En cheminant à rebours de la vie, apparemment lisse, de Roger, en tressant les époques et les points de vue, l’auteur éclaire les aspérités et parvient à nous le faire haïr autant que nous l’aimons aussi dans ses fêlures d’enfance, les accidents de la vie comme on dit aujourd’hui, et ce grand rendez-vous manqué avec le destin de la France. Parti du mauvais côté de l’Histoire, et on comprendra finalement à quel point il s’est fourvoyé au regard de sa propre histoire, ce antihéros, ce salaud ordinaire, a-t-il fait le rachat des fautes irréparables du temps où il servait le camp du plus fort, ce temps d’avant l’humiliation à vie, une vie passée à se fuir lui-même ?

Terriblement humain

Le récit, magistralement conduit, écrit au scalpel dans les détails qui tuent et les émotions qui couvent, retrace les tristes “exploits” du jeune cycliste qui promenait tranquillement ses passagers dans les rues de Périgueux. Cet homme est un salaud ; il est aussi l’enfant d’avant tout cela, et le vieillard aimé et aimant.

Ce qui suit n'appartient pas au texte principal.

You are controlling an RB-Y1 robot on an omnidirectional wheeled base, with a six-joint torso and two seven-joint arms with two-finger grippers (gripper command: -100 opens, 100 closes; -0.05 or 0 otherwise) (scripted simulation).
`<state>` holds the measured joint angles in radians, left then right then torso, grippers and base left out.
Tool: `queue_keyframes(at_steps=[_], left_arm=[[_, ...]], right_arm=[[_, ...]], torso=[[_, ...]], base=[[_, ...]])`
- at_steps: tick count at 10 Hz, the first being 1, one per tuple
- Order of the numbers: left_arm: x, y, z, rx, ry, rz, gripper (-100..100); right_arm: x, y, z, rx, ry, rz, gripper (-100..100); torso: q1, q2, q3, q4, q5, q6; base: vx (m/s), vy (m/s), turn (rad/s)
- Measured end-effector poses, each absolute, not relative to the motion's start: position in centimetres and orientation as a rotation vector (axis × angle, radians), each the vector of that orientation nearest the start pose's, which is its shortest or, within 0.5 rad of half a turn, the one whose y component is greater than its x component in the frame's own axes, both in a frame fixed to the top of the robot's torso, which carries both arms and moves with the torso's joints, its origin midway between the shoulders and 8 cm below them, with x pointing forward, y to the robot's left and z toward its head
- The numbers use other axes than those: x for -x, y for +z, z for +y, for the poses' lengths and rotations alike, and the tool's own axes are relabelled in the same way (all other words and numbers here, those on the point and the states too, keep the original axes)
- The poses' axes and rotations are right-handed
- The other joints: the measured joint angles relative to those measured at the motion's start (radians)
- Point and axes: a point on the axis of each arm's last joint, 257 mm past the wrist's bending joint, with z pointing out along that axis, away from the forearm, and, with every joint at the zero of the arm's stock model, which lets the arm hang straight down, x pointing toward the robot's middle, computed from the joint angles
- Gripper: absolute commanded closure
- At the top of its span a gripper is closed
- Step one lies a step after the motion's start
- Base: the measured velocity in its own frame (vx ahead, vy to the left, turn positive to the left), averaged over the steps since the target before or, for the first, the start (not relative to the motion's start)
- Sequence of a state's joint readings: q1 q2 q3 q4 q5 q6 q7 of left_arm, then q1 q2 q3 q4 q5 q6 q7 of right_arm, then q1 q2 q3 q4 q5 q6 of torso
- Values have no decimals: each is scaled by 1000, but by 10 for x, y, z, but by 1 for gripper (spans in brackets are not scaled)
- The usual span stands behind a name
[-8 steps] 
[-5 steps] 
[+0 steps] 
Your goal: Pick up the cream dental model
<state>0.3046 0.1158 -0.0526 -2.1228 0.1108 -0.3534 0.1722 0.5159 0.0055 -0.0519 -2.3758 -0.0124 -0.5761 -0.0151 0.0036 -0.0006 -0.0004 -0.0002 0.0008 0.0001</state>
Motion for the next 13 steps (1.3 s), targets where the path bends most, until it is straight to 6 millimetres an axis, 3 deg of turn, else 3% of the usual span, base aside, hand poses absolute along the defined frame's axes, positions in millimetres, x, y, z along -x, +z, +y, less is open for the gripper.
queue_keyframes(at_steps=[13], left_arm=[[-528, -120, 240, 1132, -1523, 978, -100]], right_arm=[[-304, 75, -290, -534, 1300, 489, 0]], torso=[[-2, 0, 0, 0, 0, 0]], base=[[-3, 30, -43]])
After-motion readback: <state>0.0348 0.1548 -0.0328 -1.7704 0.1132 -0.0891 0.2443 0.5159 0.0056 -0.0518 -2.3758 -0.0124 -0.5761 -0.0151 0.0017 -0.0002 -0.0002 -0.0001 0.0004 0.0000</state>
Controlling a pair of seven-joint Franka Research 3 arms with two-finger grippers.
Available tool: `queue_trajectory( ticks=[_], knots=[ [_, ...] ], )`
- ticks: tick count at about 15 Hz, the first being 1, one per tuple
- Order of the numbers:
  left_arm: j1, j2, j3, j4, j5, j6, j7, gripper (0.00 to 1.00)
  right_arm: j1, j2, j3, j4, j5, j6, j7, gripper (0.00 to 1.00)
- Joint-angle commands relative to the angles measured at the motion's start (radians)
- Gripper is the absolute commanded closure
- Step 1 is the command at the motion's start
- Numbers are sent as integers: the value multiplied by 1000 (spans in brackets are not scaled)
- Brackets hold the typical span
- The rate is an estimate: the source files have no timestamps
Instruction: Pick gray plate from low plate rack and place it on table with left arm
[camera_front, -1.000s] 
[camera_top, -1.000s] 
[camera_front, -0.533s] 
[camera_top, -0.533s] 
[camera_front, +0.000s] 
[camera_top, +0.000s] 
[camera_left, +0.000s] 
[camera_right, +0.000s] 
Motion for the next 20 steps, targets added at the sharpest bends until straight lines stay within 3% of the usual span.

Et s’il n’avait pas vécu cette époque mais la nôtre ? Et si nous avions traversé cette guerre, « aurions-nous été meilleurs ou pire que ces gens » comme dit la chanson ? On se pose entre les lignes la question des choix d’une vie, du bien et du mal, de la grandeur et des petitesses, de la confiance accordée à l’autre et de la trahison. De l’idéal et de la réalité. Enquête historique et quête philosophique, ce récit est d’abord terriblement humain. Et on sait bien qu’il est d’autres Roger, ailleurs, dans d’autres territoires occupés, aujourd’hui encore.

Un jeune homme si tranquille, Yves Viollier, Les Presses de la Cité. 272 pages, 20 euros. En librairie à partir du jeudi 18 août.

Yves Viollier est l’auteur d’une trentaine d’ouvrages.